- Born: Baghdad, Iraq
- Education: University of Duhok (BSc) Auburn University (MSc)
- Occupations: Structural engineer, entrepreneur
- Known for: Founding KESK, Green building in Iraq
- Title: Founder and CEO of KESK
- Awards: Cartier Women's Initiative Award (2021) BBC 100 Women (2023)

= Basima Abdulrahman =

Iraqi engineer

Basima Abdulrahman (بەسیما عەبدولڕەحمان)(born 1986/1987) is a Kurdish Iraqi structural engineer and the founder of KESK (meaning Green in Kurdish), an Iraqi company specialized in eco-friendly architecture.

== Early life and education ==
Abdulrahman's parents moved to Baghdad, Iraq from southern Turkey; she was born in Iraq, and has both Turkish and Kurdish heritage. In 2006, the Iraqi conflict drove her family to relocate to the Kurdistan region of northern Iraq. As a result, Abdulrahman learned more about and became closer to her Kurdish heritage.

As a child, Abdulrahman's family encouraged her to become a doctor, but she disliked biology, instead preferring math and physics.

She graduated from University of Duhok with a baccalaureate degree in Civil Engineering. In 2011, Abdulrahman applied for a Fulbright Scholarship to study in the United States. Abdulrahman attended Auburn University in the United States, where she earned a master's degree in structural and civil engineering, graduating in 2014. She returned to the United States in 2016, where she completed a program by the US Green Building Council to become an accredited professional.

== Career ==
When she returned to Iraq in 2015, Abdulrahman initially worked as a structural engineer for the United Nations.

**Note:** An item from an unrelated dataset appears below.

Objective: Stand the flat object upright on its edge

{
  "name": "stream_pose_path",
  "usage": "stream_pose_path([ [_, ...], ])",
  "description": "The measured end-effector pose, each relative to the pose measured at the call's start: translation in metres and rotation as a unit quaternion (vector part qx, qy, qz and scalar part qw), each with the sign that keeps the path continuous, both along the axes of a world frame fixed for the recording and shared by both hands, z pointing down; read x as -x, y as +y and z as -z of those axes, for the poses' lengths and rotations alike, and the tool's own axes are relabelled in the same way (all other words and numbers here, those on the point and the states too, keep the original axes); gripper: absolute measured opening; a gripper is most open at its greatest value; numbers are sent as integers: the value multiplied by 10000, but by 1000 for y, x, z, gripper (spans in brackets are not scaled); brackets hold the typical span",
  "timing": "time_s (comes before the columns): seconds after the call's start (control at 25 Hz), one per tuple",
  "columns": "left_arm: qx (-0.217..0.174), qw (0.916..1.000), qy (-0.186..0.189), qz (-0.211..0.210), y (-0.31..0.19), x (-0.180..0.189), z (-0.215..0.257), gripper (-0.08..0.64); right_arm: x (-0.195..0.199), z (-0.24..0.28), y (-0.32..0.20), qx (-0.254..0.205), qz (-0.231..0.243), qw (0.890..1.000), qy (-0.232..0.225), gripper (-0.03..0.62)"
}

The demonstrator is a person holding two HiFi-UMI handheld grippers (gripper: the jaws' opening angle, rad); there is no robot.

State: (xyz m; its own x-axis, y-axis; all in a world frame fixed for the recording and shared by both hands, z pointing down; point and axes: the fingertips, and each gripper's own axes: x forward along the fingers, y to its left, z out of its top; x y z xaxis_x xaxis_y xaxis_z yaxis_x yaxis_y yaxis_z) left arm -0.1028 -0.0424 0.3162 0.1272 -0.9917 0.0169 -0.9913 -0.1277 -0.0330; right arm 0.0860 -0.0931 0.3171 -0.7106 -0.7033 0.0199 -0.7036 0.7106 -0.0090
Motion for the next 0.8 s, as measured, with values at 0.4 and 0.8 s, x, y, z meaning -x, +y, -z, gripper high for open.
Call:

In 2017, Abdulrahman founded KESK Green Building Consulting, the first Iraqi company to focus on "green" architecture. It took Abdulrahman nine months before she was able to find her first client. KESK combines modern environmentally-friendly building techniques with ancient techniques, such as building dome-shaped homes from clay bricks. The company also seeks to provide alternative energy sources to communities, particularly solar energy, in response to Iraq's unstable power grid. The company was also founded in part to assist with reconstruction following the war against the Islamic State, which began in 2014.

Abdulrahman also works for the UN's Food and Agriculture Organization as a national consultant and project manager, and as vice curator for the Global Shapers Erbil Hub, an initiative of the World Economic Forum.

== Recognition ==
In 2021, Abdulrahman was one of eight entrepreneurs who won the Cartier Women's Initiative Award, with Abdulrahman representing the "Middle East & North Africa" category. She received $100,000 in prize money.

In November 2023, Abdulrahman was named to the BBC's 100 Women list.

== Personal life ==
As of 2019, Abdulrahman is based in Erbil.